GlossaryWeb ScrapingBeginner

Session Cookie

A session cookie is a temporary cookie a website uses to remember you during a single visit, such as keeping you logged in. It is deleted when you close the browser or the session ends.

Last updated June 8, 2026

Definition

A session cookie is a small, temporary piece of data a website stores in your browser to track a single active session - for example, keeping you logged in or remembering items in your cart. Unlike persistent cookies, it has no long expiry date and is typically erased when you close the browser or after a period of inactivity.

How it works

After you log in, the server sends a Set-Cookie header containing a unique session ID. Your browser returns this ID with every request via the Cookie header, letting the server recognize you as the same authenticated user without asking for credentials again.

Why it matters for scraping

  • Authenticated access - a scraper must capture and reuse the session cookie to access logged-in pages.
  • Sticky sessions - the session ID should be paired with the same proxy IP to stay valid and avoid suspicion.
  • Expiry handling - scrapers must detect expired sessions and re-authenticate gracefully.

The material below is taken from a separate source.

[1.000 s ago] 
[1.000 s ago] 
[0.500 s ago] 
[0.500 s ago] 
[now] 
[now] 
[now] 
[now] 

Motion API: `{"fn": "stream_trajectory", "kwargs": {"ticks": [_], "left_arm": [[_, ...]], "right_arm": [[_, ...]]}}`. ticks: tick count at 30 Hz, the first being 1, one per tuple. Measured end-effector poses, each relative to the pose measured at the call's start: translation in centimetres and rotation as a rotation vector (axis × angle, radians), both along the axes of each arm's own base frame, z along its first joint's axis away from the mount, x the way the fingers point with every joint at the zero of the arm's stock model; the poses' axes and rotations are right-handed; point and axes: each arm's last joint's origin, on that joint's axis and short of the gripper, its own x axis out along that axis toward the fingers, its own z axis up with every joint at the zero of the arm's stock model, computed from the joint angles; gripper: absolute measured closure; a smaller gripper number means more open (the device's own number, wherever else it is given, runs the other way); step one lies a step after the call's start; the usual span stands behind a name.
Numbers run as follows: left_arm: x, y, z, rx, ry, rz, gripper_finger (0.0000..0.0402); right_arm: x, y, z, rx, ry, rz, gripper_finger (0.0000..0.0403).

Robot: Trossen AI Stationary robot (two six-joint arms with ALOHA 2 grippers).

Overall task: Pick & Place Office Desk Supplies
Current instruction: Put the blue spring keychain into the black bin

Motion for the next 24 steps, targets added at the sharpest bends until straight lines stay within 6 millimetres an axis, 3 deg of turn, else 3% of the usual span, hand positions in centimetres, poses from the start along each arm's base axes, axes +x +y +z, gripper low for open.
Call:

Understanding session cookies is fundamental for any automation that interacts with accounts, carts, or other state that must persist throughout a browsing session.

Examples

1

A login session ID cookie that keeps a user authenticated until they close the browser

2

An e-commerce cart that remembers items via a temporary session cookie

3

A scraper reusing a captured session cookie to fetch account-only pages

Common Use Cases

Accessing login-protected pages by reusing a captured session cookie
Pairing a session cookie with a sticky proxy IP to keep it valid
Detecting expired sessions and re-authenticating automatically
Maintaining cart or checkout state during automated browsing

Frequently Asked Questions

It is a temporary cookie that identifies you during a single browsing session, such as keeping you logged in, and is usually deleted when you close the browser.
A session cookie expires when the session ends or the browser closes, while a persistent cookie has a set expiry date and survives across multiple visits.
To access logged-in content, a scraper must capture and reuse the session cookie, ideally paired with a sticky proxy IP so the session stays valid and unsuspicious.